▶ **Task details**:
Scan the material below and copy every line holding the word "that".

-.-.-

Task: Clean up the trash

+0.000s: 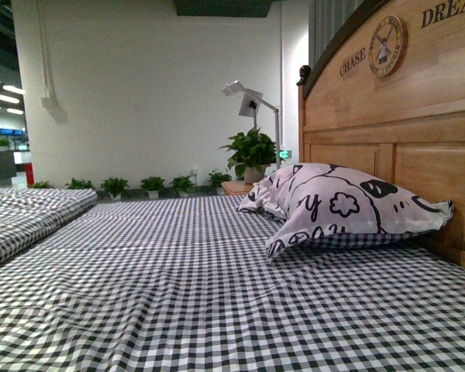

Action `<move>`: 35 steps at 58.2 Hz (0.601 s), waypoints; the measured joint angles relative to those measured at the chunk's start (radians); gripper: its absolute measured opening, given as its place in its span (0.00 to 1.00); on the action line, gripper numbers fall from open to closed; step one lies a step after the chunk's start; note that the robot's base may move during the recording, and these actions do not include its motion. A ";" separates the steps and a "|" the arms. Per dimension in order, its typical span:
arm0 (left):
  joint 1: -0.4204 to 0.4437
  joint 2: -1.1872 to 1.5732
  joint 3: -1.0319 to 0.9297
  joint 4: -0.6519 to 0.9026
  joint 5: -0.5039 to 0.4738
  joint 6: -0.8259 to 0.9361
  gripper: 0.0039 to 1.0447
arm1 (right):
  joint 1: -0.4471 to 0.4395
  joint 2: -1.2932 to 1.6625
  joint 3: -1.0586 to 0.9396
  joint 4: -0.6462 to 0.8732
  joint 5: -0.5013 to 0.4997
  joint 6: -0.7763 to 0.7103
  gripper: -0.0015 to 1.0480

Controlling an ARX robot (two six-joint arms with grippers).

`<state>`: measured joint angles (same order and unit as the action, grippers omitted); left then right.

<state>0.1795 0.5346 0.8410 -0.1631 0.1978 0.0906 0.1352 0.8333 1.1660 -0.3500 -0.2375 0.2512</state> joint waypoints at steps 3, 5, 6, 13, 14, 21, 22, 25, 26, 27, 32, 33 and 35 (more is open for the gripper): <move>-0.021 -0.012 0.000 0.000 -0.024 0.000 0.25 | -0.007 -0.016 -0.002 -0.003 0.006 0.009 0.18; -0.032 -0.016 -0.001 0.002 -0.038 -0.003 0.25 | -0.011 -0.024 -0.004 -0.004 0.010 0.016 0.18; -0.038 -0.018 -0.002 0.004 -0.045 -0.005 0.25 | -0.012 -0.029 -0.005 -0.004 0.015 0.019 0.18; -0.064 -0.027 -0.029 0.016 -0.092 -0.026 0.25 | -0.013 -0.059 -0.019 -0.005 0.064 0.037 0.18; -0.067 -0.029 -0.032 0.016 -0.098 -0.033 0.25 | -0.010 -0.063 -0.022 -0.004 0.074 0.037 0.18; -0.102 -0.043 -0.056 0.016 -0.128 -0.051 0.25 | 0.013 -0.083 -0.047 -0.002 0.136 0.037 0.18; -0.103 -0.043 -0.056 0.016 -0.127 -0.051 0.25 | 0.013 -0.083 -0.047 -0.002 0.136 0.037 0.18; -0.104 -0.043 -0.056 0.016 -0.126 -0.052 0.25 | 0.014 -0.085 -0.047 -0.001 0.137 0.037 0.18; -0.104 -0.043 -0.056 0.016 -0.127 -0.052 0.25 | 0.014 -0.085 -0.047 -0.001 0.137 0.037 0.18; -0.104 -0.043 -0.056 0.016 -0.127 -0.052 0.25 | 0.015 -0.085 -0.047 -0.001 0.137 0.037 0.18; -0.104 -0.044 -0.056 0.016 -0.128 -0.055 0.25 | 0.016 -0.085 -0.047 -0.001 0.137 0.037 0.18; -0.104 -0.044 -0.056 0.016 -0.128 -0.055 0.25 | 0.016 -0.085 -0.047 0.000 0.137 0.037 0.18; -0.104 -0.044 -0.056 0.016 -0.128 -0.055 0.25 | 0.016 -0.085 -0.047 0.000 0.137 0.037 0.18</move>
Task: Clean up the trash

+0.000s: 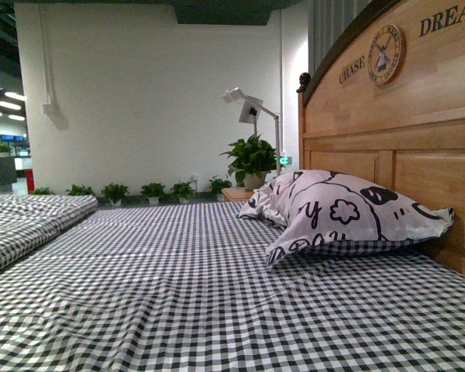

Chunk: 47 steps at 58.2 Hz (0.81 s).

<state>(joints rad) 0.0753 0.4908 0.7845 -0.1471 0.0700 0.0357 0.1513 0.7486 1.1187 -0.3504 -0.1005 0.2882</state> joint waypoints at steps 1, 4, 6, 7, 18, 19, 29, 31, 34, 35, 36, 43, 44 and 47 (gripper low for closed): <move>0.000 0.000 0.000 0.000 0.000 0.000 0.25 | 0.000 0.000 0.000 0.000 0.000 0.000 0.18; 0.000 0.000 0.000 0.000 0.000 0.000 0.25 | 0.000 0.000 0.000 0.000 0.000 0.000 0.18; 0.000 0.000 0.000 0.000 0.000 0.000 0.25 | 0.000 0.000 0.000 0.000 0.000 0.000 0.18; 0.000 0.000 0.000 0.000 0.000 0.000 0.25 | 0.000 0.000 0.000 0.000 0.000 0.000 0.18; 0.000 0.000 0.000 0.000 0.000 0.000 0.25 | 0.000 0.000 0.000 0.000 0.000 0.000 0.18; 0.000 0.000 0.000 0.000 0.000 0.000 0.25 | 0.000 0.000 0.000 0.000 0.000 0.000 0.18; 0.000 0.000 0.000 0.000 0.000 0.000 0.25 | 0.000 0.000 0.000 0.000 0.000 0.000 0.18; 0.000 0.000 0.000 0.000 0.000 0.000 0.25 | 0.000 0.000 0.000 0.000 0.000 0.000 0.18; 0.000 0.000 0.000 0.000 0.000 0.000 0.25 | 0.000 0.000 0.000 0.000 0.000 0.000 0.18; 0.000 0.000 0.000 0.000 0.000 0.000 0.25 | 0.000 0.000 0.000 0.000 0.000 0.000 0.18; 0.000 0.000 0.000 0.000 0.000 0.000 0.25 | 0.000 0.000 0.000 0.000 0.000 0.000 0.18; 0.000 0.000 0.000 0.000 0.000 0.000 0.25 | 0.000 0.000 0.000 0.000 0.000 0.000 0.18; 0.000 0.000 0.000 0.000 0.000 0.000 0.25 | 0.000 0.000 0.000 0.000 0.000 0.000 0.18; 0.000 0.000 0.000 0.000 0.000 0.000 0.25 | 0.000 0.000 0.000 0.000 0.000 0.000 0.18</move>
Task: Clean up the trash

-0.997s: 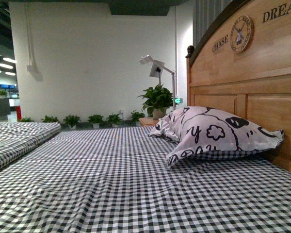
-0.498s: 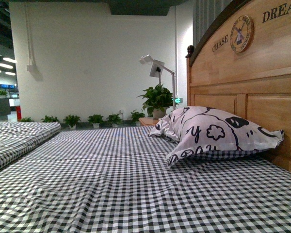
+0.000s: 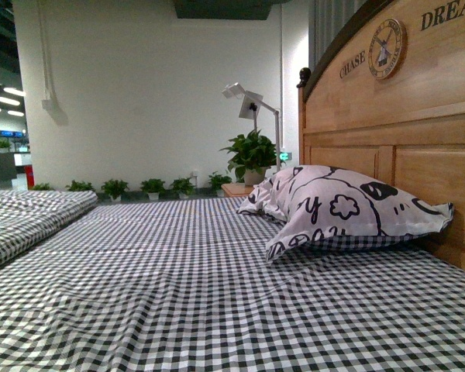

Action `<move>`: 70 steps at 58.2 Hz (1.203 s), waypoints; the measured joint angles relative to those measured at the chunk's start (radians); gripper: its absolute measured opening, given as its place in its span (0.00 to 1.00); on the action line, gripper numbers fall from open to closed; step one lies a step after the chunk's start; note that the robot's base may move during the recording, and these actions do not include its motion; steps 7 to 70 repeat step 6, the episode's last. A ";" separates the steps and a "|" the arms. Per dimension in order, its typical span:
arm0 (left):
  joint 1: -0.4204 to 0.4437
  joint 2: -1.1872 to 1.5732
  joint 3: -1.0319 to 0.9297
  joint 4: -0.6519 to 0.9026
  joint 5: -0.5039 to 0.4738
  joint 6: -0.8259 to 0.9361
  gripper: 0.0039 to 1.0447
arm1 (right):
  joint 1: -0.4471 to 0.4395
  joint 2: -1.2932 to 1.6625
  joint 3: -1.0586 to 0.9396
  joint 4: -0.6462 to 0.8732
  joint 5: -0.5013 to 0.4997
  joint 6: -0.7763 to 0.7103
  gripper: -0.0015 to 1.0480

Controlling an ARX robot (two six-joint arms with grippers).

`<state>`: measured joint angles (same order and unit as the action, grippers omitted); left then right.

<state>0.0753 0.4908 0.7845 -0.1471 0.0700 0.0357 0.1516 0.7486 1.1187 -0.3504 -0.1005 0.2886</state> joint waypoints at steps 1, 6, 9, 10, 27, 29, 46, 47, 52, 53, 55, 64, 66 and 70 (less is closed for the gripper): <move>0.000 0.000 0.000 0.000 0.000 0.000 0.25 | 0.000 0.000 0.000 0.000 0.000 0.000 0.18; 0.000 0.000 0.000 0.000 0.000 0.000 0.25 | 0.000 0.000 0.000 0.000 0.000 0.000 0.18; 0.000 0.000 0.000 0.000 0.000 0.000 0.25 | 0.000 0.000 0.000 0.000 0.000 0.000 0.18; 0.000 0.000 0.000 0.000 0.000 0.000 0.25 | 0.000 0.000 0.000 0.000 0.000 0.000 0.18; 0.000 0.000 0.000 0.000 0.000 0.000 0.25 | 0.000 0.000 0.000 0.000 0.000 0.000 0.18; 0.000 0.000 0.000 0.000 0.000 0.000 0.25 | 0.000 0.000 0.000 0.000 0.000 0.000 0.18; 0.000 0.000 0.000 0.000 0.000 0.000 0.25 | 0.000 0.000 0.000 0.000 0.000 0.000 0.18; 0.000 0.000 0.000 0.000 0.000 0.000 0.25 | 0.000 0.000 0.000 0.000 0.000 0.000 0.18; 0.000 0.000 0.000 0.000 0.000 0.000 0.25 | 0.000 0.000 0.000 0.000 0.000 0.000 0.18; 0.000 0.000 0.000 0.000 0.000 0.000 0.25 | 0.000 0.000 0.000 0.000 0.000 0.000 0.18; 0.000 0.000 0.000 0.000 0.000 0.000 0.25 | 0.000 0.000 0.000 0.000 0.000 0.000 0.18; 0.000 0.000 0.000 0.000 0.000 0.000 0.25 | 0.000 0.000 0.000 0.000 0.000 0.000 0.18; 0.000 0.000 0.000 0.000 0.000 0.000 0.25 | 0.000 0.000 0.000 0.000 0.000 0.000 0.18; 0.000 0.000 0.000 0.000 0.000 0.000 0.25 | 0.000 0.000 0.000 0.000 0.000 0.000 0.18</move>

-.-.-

▶ **The completed task**:
Action `<move>`: 35 steps at 58.2 Hz (0.601 s), waypoints; the measured joint angles relative to those measured at the chunk's start (radians); gripper: its absolute measured opening, given as its place in its span (0.00 to 1.00); on the action line, gripper numbers fall from open to closed; step one lies a step after the chunk's start; note that the robot's base may move during the recording, and these actions do not include its motion. A ";" separates the steps and a "|" the arms. Per dimension in order, its typical span:
Action `<move>`: 70 steps at 58.2 Hz (1.203 s), waypoints; the measured joint angles relative to those measured at the chunk's start (radians); gripper: its absolute measured opening, given as its place in its span (0.00 to 1.00); on the action line, gripper numbers fall from open to closed; step one lies a step after the chunk's start; note that the robot's base may move during the recording, and these actions do not include its motion; steps 7 to 70 repeat step 6, the episode's last. A ";" separates the steps and a "|" the arms. Per dimension in order, its typical span:

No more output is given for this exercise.